Что касается дяди Аркадия, то для него советские реалии уже имели исчезающее значение. Начались первые отъезды в эмиграцию: дядя Аркадий оказался среди тех, кто не собирался медлить и тянуть до последнего. Он всерьёз опасался, что в наших краях дело может дойти до еврейских погромов, и решил заблаговременно спасать свою семью в Израиле. О предстоящем отъезде я узнал всего за месяц — посреди летней сессии. Прямых авиарейсов на Тель-Авив у нас ещё не было: семье дяди Аркадия предстояло ехать поездом до Будапешта, а оттуда уже — самолётом. Провожающих на вокзал пришло под сотню: многие из них точно знали, что вскоре и сами эмигрируют, а некоторые — и куда именно, а потому расставались со словами: «До встречи в Иерусалиме!» Однако ж, не обошлось и без слёз: плакала жена дяди Аркадия, плакала его дочь, плакали подруги жены и подруги дочери, плакали родственницы — глядя на них, людям из числа пусть и давних знакомых, но всё же не самых близких, вроде моей матери, тоже было трудно сохранить глаза сухими.

Только на вокзале я обратил внимание, что дядя Аркадий давно уже не рыжий, а седой, да и у отца седых волос больше, чем тёмных. Два давних друга прощались без слёз и почти без слов: всё уже было много раз сказано, и всё было ясно без слов. Дядя Аркадий обещал звонить и загадывал: года через два-три, когда они обустроятся на новом месте, мы сможем приехать к ним в гости. Кажется, впервые он обошёлся без вопроса, не надумал ли я жениться.

К вечеру отец погрузился в лирическую грусть и, взяв с меня слово сохранять услышанное в тайне — по крайней мере, пока его друг не достигнет Земли Обетованной — рассказал мне историю про то, как дядя Аркадий попал в наш город, и почему он полу в шутку, полу всерьёз называл профессора Трубадурцева своим четвёртым отцом.

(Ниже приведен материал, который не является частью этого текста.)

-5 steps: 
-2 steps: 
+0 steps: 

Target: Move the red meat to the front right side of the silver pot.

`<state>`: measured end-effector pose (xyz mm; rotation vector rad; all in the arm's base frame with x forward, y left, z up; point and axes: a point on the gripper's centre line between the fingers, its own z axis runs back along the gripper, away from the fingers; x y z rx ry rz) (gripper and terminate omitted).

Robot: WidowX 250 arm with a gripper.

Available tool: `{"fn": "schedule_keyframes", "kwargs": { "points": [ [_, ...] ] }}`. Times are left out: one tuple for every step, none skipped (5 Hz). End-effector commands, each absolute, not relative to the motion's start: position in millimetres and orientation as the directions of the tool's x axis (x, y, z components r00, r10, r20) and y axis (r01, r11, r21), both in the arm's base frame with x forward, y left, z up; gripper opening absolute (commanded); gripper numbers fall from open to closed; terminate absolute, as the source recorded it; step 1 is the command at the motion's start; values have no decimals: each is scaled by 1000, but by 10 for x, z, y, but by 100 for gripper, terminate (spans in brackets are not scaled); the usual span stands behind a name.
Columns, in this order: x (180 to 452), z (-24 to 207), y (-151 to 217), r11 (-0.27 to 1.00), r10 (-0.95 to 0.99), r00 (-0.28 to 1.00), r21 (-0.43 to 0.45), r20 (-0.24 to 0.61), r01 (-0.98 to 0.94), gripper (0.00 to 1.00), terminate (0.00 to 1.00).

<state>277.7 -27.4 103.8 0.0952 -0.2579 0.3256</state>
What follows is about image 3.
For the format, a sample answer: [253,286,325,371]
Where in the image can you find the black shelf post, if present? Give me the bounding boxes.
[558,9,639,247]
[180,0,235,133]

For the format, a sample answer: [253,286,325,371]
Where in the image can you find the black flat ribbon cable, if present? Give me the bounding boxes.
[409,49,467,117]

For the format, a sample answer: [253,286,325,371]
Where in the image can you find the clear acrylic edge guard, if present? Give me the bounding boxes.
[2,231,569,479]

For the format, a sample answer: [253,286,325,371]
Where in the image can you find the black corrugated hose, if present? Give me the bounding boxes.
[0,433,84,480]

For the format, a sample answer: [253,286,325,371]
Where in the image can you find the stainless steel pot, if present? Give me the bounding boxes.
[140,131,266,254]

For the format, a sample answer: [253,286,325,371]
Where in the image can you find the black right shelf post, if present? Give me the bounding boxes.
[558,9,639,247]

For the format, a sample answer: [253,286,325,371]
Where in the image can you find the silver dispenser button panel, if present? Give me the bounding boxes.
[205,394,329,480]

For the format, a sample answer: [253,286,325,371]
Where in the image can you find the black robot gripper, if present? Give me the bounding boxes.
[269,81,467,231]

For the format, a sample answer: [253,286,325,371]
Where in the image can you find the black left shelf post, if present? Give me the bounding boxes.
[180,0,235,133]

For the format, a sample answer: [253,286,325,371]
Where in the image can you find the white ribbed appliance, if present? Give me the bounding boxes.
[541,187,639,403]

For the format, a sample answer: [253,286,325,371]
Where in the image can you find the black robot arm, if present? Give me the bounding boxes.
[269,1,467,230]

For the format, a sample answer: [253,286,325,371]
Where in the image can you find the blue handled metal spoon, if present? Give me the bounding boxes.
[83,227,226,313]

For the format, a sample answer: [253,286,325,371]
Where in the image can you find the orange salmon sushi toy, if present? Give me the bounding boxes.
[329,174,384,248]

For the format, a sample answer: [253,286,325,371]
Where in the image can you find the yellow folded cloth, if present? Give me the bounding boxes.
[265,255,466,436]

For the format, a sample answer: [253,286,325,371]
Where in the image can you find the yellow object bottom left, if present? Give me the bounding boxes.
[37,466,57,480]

Вторым был отчим — его лет до пяти-шести Аркадий считал родным, пока не узнал, что у отчима и младшего брата фамилия не такая, как у него самого. Они ютились впятером в одной комнате коммуналки, вместе с матерью и бабушкой, — в Москве, на Якиманке, в одном из Бабьегородских переулков, куда человеку постороннему в те времена лучше было не забредать. Аркадию стукнуло одиннадцать, когда после череды скандалов мать выставила отчима из дома, а вскоре её арестовали (годы спустя выяснилось: отчим написал донос, что его бывшая жена, работающая поваром в столовой, подворовывает продукты — серьёзное преступление для тех голодных лет). Дело было летом, в субботу — бабушка как раз уехала на выходные к сестре в Подмосковье. Комнату временно опечатали, за младшим братом пришёл отчим. Сдавать Аркадия в детский распределитель на один-два дня не имело смысла — его предоставили самому себе до возвращения бабушки.

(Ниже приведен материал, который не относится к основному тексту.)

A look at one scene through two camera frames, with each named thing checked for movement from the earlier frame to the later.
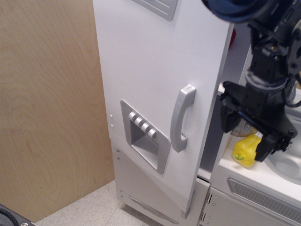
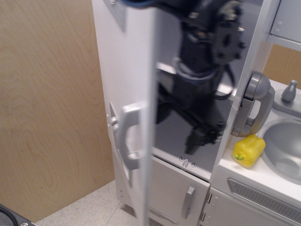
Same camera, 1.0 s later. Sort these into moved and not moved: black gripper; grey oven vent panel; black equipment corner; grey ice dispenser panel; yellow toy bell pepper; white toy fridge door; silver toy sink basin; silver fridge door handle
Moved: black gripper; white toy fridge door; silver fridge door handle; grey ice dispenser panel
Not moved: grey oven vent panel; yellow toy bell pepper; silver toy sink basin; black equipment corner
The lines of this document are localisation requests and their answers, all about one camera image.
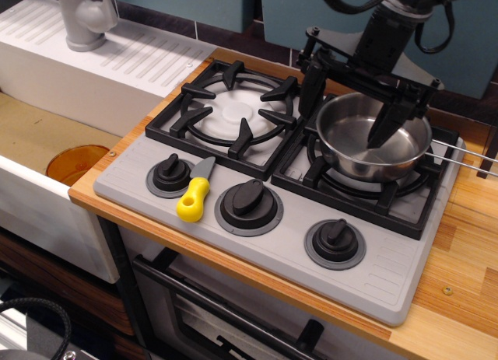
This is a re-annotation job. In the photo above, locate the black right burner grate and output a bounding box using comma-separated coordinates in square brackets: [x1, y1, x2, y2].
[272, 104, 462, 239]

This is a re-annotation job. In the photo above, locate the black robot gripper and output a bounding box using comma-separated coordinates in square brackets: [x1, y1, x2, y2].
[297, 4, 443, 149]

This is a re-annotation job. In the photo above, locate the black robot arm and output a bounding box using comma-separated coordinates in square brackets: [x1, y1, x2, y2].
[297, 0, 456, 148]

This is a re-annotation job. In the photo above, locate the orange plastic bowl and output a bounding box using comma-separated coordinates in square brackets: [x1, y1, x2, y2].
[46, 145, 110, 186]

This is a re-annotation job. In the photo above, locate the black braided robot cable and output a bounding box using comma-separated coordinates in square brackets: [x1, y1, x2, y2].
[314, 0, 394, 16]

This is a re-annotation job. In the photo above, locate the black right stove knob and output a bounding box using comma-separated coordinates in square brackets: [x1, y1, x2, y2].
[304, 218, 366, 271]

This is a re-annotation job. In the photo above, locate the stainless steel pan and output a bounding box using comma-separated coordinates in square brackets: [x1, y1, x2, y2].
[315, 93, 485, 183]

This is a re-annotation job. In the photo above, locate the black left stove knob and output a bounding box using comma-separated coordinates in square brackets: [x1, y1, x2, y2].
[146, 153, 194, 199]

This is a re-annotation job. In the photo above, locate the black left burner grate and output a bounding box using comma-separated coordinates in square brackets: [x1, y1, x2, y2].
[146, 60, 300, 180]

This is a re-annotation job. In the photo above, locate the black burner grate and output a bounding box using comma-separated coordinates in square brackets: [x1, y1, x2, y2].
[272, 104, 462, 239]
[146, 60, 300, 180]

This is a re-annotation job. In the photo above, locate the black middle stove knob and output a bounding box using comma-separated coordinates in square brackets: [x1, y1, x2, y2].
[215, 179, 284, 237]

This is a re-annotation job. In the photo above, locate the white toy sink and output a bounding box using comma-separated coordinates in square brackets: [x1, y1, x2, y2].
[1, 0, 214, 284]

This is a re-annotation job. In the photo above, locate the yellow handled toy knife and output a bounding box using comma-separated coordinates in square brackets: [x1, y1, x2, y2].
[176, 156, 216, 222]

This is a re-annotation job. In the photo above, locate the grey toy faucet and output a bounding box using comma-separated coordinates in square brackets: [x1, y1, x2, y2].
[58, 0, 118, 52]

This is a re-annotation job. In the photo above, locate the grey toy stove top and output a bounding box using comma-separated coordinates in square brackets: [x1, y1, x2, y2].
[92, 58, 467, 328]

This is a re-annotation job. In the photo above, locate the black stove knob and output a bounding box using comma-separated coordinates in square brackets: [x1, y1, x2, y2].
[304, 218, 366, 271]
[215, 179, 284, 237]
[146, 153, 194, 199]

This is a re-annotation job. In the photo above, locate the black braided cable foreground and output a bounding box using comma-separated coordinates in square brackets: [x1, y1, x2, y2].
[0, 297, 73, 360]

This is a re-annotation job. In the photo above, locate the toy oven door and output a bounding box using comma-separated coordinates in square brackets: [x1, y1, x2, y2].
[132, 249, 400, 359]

Тут-то с ним и произошёл случай, изменивший всю судьбу. Сидя на разбитом бордюре тротуара, он внезапно услышал крик «Стой!» и увидел убегающего человека в кепке — его преследовал милиционер в синей форме с пистолетом в руке. Человек миновал Аркадия всего в нескольких сантиметрах — от него резко пахнуло потом. Через несколько секунд рядом оказался милиционер, и в наваждении, словно видя всё в замедленном кино и как бы со стороны, Аркадий вытянул ногу вперёд. С матерным воплем милиционер растянулся на асфальте, с него слетела фуражка, пистолет выпал из руки и проскользнул вперёд по асфальту. Убегавший, услышав шум падения и ругани, обернулся, быстро поднял пистолет и, подбежав, ударил рукояткой поднимавшегося милиционера по затылку. Тот снова рухнул. Одеревеневший Аркадий продолжал сидеть на бордюре, в ужасе от своего непреднамеренного преступления. И тогда человек с пистолетом усмехнулся:

— Рыжик, ты чего уселся? Беги!

И сам тоже побежал. Аркадий рванул в противоположную сторону, свернул во дворы, и ещё два дня прятался на чердаке: во всех окрестных домах милиция искала рыжего мальчугана. По утрам младший брат приносил ему несколько варёных в «мундире» картофелин и воду. После возвращения бабушки Аркадий перебрался домой, но ещё несколько дней не появлялся на улице — пока не прекратились поиски рыжего мальчугана.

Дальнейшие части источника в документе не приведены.